Records for this task:
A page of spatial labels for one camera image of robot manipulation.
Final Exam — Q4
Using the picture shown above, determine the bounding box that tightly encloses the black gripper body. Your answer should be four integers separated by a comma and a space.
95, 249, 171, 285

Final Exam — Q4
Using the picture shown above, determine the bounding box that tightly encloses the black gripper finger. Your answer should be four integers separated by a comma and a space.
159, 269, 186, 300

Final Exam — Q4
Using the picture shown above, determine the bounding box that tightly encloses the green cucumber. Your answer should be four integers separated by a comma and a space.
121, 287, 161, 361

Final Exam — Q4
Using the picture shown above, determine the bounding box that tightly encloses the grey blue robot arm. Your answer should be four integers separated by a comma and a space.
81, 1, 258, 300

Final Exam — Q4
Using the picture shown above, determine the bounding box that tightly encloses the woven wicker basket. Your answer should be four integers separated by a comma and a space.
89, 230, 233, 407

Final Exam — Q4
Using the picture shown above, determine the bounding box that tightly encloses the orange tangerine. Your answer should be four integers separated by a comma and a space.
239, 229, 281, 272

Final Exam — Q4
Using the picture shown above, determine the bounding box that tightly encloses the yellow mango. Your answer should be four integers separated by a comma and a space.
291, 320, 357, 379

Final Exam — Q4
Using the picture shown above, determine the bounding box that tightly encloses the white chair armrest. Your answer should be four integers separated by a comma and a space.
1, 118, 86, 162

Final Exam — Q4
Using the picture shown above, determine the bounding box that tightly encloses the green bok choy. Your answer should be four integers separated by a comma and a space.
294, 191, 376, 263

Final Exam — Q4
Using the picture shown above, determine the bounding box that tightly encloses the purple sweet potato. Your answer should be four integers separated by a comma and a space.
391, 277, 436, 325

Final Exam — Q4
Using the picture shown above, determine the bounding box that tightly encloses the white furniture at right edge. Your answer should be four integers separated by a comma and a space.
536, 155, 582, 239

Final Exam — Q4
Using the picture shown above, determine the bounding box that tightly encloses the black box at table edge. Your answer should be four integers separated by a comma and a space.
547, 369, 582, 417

Required work: Output the records above exactly as written.

Solution:
A page of spatial labels for one camera image of robot manipulation.
Final Exam — Q4
Using the picture shown above, determine the bounding box that tightly encloses the black gripper body. Your answer should be four integers separated by a comma and a space.
95, 249, 171, 285

Final Exam — Q4
Using the picture shown above, determine the bounding box that tightly encloses the black gripper finger. Your answer should be four integers separated by a comma and a space.
159, 269, 186, 300

Final Exam — Q4
Using the picture shown above, determine the bounding box that tightly encloses the green cucumber. Your answer should be four integers separated by a comma and a space.
121, 287, 161, 361

Final Exam — Q4
Using the picture shown above, determine the bounding box that tightly encloses the grey blue robot arm. Your answer should be four integers separated by a comma and a space.
81, 1, 258, 300

Final Exam — Q4
Using the picture shown above, determine the bounding box that tightly encloses the woven wicker basket. Your answer should be four integers separated by a comma and a space.
89, 230, 233, 407

Final Exam — Q4
Using the picture shown above, determine the bounding box that tightly encloses the orange tangerine. Your answer should be four integers separated by a comma and a space.
239, 229, 281, 272

Final Exam — Q4
Using the picture shown above, determine the bounding box that tightly encloses the yellow mango. Your answer should be four integers separated by a comma and a space.
291, 320, 357, 379

Final Exam — Q4
Using the picture shown above, determine the bounding box that tightly encloses the white chair armrest. Your answer should be four integers separated by a comma and a space.
1, 118, 86, 162

Final Exam — Q4
Using the picture shown above, determine the bounding box that tightly encloses the green bok choy. Your answer should be four integers separated by a comma and a space.
294, 191, 376, 263

Final Exam — Q4
Using the picture shown above, determine the bounding box that tightly encloses the purple sweet potato. Your answer should be four integers separated by a comma and a space.
391, 277, 436, 325

Final Exam — Q4
Using the picture shown above, determine the bounding box that tightly encloses the white furniture at right edge. Your answer should be four integers separated by a comma and a space.
536, 155, 582, 239

Final Exam — Q4
Using the picture shown above, determine the bounding box that tightly encloses the black box at table edge. Your answer should be four integers separated by a comma and a space.
547, 369, 582, 417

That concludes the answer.